# [WHAT IS REQUIRED]
Filter the entries for lines with the word "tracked".

+++ MATERIAL TO PROCESS

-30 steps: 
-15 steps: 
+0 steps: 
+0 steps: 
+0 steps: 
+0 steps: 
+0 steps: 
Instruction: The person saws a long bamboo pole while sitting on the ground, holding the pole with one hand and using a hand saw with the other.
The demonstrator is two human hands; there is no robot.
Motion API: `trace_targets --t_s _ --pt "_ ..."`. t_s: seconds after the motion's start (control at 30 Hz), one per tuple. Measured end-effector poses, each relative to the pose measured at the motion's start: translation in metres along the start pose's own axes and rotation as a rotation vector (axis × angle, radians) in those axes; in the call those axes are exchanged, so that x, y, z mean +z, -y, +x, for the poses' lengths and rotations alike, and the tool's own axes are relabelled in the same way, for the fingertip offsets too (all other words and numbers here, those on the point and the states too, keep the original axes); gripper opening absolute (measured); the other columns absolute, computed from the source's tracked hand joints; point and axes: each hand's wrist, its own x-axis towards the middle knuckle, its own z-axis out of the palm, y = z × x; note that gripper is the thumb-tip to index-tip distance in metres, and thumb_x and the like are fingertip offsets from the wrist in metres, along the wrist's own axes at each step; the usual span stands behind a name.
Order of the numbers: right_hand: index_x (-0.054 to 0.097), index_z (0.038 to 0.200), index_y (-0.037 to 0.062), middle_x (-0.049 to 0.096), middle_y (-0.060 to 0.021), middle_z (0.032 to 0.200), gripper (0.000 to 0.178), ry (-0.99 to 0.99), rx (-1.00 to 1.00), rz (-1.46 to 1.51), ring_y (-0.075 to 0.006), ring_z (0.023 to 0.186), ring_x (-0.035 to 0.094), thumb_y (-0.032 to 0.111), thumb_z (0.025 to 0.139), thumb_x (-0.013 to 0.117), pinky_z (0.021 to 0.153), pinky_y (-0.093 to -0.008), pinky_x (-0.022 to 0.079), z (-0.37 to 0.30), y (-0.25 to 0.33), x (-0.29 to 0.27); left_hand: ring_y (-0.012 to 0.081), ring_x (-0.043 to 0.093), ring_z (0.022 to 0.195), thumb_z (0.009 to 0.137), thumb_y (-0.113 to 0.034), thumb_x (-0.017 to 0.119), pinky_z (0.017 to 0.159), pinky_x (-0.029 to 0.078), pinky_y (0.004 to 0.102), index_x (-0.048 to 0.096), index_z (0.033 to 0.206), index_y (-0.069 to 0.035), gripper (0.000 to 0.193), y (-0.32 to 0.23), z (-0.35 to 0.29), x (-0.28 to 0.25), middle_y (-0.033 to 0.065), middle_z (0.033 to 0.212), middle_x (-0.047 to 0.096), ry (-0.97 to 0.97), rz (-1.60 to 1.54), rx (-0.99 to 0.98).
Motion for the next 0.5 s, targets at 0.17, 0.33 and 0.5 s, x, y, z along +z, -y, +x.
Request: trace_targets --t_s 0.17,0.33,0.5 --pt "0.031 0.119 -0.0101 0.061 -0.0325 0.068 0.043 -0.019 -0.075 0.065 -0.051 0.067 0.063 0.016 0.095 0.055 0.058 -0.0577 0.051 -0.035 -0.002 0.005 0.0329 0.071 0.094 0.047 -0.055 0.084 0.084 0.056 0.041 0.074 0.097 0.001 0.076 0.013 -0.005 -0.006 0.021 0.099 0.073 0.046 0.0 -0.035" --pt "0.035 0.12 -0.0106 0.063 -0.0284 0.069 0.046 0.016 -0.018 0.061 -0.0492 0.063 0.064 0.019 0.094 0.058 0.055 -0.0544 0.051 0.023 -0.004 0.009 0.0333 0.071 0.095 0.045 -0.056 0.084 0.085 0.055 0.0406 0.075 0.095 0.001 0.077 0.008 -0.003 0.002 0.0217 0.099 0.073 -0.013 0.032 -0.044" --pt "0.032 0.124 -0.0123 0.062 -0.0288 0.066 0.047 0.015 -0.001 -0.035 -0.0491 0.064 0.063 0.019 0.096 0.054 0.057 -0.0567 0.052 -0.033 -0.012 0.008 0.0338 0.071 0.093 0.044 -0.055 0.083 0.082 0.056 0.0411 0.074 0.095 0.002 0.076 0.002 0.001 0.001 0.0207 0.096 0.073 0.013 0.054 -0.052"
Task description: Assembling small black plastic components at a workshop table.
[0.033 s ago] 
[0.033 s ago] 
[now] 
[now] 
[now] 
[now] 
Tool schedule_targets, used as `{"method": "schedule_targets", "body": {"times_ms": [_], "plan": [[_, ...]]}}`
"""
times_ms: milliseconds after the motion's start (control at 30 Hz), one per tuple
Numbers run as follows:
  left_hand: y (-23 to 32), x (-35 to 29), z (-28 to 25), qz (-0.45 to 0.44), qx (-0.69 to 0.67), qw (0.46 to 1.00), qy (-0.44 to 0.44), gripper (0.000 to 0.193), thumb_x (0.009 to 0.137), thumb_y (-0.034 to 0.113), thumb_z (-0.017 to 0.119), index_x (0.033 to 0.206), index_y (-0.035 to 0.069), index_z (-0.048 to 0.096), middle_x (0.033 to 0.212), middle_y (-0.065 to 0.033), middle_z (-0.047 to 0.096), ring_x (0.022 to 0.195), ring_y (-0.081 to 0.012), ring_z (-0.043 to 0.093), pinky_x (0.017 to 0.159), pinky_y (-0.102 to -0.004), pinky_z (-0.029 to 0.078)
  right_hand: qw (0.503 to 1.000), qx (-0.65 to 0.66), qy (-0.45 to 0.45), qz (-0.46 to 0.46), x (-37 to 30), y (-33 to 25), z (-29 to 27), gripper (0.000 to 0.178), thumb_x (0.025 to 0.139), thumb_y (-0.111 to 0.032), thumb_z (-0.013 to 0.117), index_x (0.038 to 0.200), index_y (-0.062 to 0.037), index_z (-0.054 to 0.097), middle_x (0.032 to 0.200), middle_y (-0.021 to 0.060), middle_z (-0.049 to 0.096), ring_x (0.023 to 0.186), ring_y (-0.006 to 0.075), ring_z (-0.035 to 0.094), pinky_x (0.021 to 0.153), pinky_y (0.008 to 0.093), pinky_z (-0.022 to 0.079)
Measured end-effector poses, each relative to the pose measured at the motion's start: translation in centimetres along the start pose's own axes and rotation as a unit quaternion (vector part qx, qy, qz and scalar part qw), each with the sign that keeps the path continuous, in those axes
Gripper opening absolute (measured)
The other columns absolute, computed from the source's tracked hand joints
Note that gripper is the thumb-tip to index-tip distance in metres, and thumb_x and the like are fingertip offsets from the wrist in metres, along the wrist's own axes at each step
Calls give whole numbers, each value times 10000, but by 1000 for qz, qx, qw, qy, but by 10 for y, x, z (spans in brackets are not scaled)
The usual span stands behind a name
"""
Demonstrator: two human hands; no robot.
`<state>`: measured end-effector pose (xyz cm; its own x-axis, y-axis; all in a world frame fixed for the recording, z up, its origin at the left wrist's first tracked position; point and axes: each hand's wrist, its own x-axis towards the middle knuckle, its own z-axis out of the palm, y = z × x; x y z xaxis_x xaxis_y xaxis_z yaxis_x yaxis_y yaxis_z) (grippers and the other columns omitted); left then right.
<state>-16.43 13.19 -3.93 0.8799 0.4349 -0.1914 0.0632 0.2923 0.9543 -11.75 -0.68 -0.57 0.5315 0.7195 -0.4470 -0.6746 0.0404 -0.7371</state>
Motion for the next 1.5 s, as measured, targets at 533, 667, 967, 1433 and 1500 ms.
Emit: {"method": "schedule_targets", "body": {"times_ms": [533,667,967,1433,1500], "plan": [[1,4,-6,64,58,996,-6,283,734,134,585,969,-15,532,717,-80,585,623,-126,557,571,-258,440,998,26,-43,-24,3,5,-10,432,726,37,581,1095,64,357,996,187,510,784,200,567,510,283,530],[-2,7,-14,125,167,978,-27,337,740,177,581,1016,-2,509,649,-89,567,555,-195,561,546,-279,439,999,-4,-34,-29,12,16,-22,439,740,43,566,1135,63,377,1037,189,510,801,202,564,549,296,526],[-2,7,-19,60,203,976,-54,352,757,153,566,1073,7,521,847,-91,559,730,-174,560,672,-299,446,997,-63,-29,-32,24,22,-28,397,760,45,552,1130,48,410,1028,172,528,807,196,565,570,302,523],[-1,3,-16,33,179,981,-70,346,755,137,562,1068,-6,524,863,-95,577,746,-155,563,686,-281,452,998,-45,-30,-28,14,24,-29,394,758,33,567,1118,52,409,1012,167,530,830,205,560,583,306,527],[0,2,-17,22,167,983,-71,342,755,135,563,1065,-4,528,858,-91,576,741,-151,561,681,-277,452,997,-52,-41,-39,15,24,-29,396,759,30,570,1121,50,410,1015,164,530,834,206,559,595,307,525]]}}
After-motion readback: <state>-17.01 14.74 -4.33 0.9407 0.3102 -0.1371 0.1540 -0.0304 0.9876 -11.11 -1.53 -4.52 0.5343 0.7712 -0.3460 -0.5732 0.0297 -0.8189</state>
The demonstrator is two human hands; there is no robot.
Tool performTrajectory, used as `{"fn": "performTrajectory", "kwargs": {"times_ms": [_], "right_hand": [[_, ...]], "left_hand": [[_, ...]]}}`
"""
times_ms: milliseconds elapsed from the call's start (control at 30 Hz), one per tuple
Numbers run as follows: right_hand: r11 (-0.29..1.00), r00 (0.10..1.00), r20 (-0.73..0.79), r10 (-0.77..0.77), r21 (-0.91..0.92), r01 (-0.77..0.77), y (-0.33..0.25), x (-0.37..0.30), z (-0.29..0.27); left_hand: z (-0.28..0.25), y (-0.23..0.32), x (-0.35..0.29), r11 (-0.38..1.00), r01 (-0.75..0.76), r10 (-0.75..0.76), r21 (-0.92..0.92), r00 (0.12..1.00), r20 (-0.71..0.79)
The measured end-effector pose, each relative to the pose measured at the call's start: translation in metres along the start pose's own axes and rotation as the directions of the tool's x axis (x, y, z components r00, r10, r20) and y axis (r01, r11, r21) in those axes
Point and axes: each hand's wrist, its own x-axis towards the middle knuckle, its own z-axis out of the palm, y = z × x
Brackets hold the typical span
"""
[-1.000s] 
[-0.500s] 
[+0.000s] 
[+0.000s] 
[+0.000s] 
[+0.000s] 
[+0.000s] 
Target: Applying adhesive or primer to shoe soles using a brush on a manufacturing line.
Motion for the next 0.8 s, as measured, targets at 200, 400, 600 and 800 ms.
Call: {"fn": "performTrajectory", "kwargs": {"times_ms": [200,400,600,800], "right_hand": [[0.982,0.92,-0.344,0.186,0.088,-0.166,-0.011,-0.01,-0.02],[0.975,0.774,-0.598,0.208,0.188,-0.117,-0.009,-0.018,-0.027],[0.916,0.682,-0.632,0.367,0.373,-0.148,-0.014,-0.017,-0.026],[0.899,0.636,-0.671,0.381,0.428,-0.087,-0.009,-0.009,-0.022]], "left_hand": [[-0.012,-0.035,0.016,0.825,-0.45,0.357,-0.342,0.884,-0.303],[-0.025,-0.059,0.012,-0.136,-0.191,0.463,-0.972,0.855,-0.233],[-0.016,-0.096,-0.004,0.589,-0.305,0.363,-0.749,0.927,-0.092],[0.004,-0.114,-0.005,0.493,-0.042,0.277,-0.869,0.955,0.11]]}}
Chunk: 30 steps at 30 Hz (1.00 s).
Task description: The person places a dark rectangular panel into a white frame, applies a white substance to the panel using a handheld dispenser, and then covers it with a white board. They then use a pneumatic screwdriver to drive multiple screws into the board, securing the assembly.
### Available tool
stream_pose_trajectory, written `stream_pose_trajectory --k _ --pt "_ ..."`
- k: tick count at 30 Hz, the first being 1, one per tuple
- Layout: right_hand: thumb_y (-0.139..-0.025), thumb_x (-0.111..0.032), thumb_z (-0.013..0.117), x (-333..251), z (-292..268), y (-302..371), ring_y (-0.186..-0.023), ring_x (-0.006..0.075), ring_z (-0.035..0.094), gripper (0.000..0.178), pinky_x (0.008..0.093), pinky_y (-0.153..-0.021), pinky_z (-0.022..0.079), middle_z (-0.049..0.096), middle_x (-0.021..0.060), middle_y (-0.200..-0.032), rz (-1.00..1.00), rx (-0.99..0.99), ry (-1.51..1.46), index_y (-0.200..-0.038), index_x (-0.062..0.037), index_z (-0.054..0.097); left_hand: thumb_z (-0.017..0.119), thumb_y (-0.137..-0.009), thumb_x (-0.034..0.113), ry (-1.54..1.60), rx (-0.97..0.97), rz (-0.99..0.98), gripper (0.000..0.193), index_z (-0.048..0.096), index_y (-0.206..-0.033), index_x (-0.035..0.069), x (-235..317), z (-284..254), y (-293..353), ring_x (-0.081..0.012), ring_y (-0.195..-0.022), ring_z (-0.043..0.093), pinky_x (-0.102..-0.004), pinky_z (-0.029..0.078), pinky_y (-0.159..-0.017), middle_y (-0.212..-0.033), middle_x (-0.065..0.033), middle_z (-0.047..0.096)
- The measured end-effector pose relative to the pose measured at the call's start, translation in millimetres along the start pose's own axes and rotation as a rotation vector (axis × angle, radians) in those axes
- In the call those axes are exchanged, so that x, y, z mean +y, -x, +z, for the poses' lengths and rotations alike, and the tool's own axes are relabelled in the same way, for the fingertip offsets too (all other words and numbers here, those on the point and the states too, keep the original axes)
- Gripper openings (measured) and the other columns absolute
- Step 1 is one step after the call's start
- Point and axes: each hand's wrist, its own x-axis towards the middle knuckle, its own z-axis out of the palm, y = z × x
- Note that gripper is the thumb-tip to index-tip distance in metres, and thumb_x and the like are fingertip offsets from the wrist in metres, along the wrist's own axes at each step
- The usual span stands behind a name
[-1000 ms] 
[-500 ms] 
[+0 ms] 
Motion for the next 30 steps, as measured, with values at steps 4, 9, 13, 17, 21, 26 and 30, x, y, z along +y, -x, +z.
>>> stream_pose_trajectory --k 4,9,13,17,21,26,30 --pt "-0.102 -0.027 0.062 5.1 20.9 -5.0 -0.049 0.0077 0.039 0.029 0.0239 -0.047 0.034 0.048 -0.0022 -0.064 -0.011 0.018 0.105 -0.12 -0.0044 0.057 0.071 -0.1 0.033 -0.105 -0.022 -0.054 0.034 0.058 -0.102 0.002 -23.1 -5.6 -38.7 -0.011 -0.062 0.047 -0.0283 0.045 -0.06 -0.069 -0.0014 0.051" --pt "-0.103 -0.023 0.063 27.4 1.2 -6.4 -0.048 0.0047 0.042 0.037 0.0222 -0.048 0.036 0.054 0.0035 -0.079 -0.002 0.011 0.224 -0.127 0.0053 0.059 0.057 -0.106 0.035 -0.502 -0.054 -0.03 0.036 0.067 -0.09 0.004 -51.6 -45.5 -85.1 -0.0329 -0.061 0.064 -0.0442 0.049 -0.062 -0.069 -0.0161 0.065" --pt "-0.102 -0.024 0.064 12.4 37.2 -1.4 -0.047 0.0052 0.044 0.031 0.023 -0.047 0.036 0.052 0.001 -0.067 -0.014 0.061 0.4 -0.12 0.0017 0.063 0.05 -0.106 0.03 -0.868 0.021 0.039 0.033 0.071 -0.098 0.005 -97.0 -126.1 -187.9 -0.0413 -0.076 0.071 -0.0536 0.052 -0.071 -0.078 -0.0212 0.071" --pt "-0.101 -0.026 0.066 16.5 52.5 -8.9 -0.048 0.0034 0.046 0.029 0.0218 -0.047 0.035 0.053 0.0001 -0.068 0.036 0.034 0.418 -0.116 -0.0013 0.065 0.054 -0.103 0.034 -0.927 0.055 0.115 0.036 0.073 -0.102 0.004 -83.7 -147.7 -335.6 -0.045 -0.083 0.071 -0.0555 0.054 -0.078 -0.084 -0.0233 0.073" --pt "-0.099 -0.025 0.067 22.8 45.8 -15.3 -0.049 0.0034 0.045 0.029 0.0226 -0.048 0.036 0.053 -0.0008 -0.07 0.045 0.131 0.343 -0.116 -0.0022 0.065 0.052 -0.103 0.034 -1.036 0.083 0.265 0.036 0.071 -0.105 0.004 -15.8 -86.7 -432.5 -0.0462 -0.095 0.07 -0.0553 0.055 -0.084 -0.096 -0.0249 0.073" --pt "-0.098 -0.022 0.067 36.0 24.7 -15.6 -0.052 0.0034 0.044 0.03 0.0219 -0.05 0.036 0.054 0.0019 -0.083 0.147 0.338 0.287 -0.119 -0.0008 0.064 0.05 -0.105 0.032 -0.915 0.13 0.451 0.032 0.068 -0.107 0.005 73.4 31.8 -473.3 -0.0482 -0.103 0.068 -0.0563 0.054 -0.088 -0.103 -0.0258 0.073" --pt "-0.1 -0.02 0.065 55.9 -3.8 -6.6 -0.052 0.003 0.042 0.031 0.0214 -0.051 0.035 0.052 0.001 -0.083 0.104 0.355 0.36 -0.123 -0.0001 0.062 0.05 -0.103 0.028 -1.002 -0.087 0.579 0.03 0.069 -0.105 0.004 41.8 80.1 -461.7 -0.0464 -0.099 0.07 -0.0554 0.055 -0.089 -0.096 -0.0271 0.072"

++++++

# [EXPECTED OUTPUT]
Motion API: `trace_targets --t_s _ --pt "_ ..."`. t_s: seconds after the motion's start (control at 30 Hz), one per tuple. Measured end-effector poses, each relative to the pose measured at the motion's start: translation in metres along the start pose's own axes and rotation as a rotation vector (axis × angle, radians) in those axes; in the call those axes are exchanged, so that x, y, z mean +z, -y, +x, for the poses' lengths and rotations alike, and the tool's own axes are relabelled in the same way, for the fingertip offsets too (all other words and numbers here, those on the point and the states too, keep the original axes); gripper opening absolute (measured); the other columns absolute, computed from the source's tracked hand joints; point and axes: each hand's wrist, its own x-axis towards the middle knuckle, its own z-axis out of the palm, y = z × x; note that gripper is the thumb-tip to index-tip distance in metres, and thumb_x and the like are fingertip offsets from the wrist in metres, along the wrist's own axes at each step; the usual span stands behind a name.
The other columns absolute, computed from the source's tracked hand joints
`<state>`: measured end-effector pose (xyz cm; its own x-axis, y-axis; all in a world frame fixed for the recording, z up, its origin at the left wrist's first tracked position; point and axes: each hand's wrist, its own x-axis towards the middle knuckle, its own z-axis out of the palm, y = z × x; x y z xaxis_x xaxis_y xaxis_z yaxis_x yaxis_y yaxis_z) (grippers and the other columns omitted); left then right.

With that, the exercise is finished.